Famed Covid-19 vaccine maker Moderna is set to open a vaccine research and manufacturing centre in the UK, the health secretary has unveiled today, in a £1bn investment.
It will seat the UK in a prime position in the development of new vaccines and therapeutics for a range of respiratory diseases, including Covid-19, as well as cancer, dementia and heart disease.
The partnership will also build more jobs for Britain as it recovers from the pandemic and navigates significant economic and geopolitical headwinds.
While it is unclear where the hub will be based, the Financial Times reported in February that Moderna and government were locked in late stage talks for a research facility in the so-called ‘golden triangle’ that is London, Oxford and Cambridge.

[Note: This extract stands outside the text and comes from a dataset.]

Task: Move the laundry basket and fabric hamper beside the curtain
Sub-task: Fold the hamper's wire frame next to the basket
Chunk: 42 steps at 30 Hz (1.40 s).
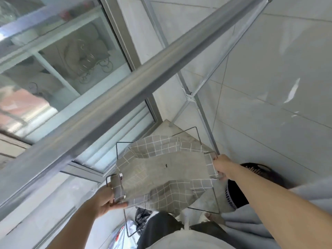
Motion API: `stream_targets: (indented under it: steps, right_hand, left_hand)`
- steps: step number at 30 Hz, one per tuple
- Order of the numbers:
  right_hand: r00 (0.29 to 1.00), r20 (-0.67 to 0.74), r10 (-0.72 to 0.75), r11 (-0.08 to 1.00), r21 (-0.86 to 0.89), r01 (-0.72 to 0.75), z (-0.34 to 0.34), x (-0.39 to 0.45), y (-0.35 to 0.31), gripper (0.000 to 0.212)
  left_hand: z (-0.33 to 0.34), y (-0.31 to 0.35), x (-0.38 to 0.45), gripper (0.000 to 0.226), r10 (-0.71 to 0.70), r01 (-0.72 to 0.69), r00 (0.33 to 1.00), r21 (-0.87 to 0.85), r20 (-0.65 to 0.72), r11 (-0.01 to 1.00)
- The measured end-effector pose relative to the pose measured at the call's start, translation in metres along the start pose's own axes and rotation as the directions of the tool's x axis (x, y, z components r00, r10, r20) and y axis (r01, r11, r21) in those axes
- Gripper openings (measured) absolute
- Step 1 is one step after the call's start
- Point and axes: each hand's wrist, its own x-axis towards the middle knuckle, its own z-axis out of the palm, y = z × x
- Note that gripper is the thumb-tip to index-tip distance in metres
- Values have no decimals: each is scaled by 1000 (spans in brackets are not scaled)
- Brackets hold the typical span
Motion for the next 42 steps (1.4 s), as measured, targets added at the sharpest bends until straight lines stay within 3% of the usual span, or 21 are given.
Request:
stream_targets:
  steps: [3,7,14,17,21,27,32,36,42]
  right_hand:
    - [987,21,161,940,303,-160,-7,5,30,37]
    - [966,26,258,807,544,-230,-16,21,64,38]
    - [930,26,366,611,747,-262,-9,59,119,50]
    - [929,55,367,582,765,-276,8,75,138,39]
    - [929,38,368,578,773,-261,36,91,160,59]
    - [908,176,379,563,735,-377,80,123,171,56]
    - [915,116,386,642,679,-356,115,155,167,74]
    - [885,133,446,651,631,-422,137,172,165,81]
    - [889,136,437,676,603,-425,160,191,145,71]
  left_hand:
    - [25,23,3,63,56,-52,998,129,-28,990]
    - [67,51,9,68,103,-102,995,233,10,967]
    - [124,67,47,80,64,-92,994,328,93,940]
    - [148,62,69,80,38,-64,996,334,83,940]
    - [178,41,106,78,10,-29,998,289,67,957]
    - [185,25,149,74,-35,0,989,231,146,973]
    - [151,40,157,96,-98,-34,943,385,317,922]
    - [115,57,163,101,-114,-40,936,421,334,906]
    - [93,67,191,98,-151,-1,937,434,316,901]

It follows health secretary Sajid Javid meeting with Moderna CEO Stéphane Bancel in Boston, when discussions are thought to have continued.
According to the report, Moderna is planning on hiring people to run clinical trials within the national health service (NHS), in much-needed boost for the NHS.
Javid said the partnership will see NHS patients benefit from scientific breakthroughs and will ultimately “cement the UK’s status as a science superpower”.
Bancel, who has helmed the US biotechnology company for more than a decade, said: “We are committed to global public health, and as we continue to expand internationally, we are pleased to bring local mRNA manufacturing to the UK.”
Fellow pharmaceutical giant AstraZeneca in April revealed that it too will be opening a new research centre in Cambridge, Massachusetts, where Moderna is also based, as the pandemic’s main players splash their Covid-19 cash.